▶ **What to do**:
Go over the records and copy every line with the string "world".

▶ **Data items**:
☆ ☆ ☆ ☆ ☆
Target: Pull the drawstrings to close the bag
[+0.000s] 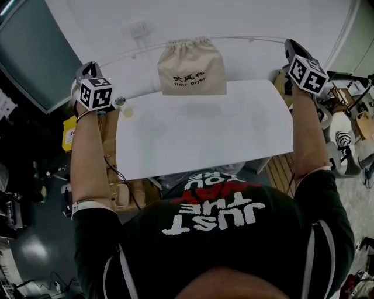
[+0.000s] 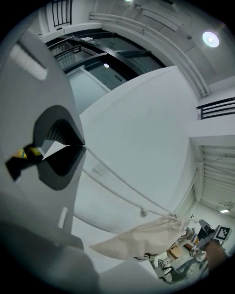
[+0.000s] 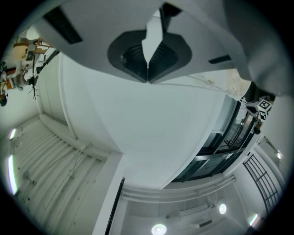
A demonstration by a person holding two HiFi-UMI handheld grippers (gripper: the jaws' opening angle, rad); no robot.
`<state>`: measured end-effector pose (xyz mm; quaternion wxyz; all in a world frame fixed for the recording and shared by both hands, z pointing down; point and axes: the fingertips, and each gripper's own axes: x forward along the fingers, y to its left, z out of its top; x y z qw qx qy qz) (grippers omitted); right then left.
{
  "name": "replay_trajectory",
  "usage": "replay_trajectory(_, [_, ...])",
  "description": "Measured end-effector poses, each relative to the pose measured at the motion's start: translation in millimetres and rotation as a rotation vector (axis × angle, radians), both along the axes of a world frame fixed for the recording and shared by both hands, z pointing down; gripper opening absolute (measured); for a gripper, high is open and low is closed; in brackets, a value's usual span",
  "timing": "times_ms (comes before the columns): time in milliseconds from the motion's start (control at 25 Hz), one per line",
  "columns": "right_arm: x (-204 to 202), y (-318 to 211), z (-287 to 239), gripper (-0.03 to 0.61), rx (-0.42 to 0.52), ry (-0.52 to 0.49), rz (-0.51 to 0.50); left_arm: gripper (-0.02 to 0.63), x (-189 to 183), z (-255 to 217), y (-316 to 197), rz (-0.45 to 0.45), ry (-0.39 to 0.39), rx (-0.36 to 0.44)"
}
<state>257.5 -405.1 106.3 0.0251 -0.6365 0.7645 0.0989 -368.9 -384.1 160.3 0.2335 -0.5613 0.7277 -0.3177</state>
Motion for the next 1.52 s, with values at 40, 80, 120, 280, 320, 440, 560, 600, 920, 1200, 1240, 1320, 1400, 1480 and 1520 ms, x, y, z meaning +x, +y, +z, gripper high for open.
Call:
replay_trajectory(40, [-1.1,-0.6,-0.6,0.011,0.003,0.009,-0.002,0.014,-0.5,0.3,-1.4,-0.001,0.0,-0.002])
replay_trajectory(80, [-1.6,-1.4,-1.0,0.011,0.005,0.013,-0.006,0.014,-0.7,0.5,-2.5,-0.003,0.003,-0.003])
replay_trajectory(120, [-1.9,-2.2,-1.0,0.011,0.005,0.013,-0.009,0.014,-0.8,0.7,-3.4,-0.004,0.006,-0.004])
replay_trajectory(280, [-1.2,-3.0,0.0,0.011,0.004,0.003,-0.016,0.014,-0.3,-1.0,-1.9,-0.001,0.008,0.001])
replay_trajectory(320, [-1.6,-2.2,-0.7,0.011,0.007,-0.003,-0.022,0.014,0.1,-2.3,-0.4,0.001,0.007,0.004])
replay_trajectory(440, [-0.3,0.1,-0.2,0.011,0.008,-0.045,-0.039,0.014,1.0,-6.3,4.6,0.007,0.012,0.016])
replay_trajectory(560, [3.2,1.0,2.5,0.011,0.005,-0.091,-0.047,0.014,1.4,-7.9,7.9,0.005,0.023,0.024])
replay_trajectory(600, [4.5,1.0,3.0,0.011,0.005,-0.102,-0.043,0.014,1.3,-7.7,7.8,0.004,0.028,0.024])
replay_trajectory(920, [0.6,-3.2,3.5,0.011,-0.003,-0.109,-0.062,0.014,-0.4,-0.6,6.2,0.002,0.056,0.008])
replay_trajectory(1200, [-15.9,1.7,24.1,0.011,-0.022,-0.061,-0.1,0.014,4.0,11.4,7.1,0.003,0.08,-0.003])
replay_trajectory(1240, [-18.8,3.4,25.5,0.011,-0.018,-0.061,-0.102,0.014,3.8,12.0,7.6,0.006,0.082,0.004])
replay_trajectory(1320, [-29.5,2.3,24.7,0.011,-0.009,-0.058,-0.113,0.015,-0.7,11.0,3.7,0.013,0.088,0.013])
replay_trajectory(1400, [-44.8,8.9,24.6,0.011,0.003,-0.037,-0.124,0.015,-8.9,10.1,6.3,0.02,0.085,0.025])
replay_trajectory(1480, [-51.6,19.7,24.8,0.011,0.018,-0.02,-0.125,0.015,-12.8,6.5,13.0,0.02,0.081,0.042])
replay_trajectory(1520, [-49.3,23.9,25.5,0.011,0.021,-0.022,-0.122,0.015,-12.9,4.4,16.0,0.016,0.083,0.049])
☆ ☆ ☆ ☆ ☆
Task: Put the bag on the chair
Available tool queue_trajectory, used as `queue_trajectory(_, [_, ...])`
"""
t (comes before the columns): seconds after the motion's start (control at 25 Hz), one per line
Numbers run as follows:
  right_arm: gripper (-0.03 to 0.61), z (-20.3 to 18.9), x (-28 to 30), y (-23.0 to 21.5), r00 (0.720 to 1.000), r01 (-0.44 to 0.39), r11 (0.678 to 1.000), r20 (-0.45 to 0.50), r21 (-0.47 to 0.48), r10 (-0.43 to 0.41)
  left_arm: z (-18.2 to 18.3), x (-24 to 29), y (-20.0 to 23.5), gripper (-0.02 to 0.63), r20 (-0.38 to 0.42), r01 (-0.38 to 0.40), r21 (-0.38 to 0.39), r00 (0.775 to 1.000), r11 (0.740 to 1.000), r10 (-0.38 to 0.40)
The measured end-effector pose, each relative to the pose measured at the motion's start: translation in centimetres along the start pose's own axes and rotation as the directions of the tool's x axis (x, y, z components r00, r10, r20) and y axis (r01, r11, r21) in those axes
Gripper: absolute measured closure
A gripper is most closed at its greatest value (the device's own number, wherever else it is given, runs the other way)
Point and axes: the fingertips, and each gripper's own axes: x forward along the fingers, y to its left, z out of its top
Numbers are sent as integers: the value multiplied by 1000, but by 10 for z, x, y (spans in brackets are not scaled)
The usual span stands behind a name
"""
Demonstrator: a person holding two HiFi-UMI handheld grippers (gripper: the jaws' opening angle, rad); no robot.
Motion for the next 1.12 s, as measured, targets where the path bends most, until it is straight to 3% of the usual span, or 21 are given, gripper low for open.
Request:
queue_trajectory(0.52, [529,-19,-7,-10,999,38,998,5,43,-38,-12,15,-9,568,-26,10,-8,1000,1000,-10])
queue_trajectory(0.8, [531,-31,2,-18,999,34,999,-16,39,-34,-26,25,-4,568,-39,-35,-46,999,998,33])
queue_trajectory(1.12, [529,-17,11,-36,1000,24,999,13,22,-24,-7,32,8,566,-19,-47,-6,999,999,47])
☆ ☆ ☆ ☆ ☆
▶ **Answer below**:
`<state>`: measured end-effector pose (xyz mm; quaternion wxyz; all in a world frame fixed for the recording and shared by both hands, z pointing down; point and axes: the fingertips, and each gripper's own axes: x forward along the fingers, y to its left, z out of its top; x y z qw qx qy qz) (grippers omitted); right then left.
  "description": "Measured end-effector poses, each relative to the pose measured at the motion's start: translation in millimetres and rotation as a rotation vector (axis × angle, radians), both along the axes of a world frame fixed for the recording and shared by both hands, z pointing down; gripper opening absolute (measured); for a gripper, high is open and low is closed; in brackets, a value's usual span",

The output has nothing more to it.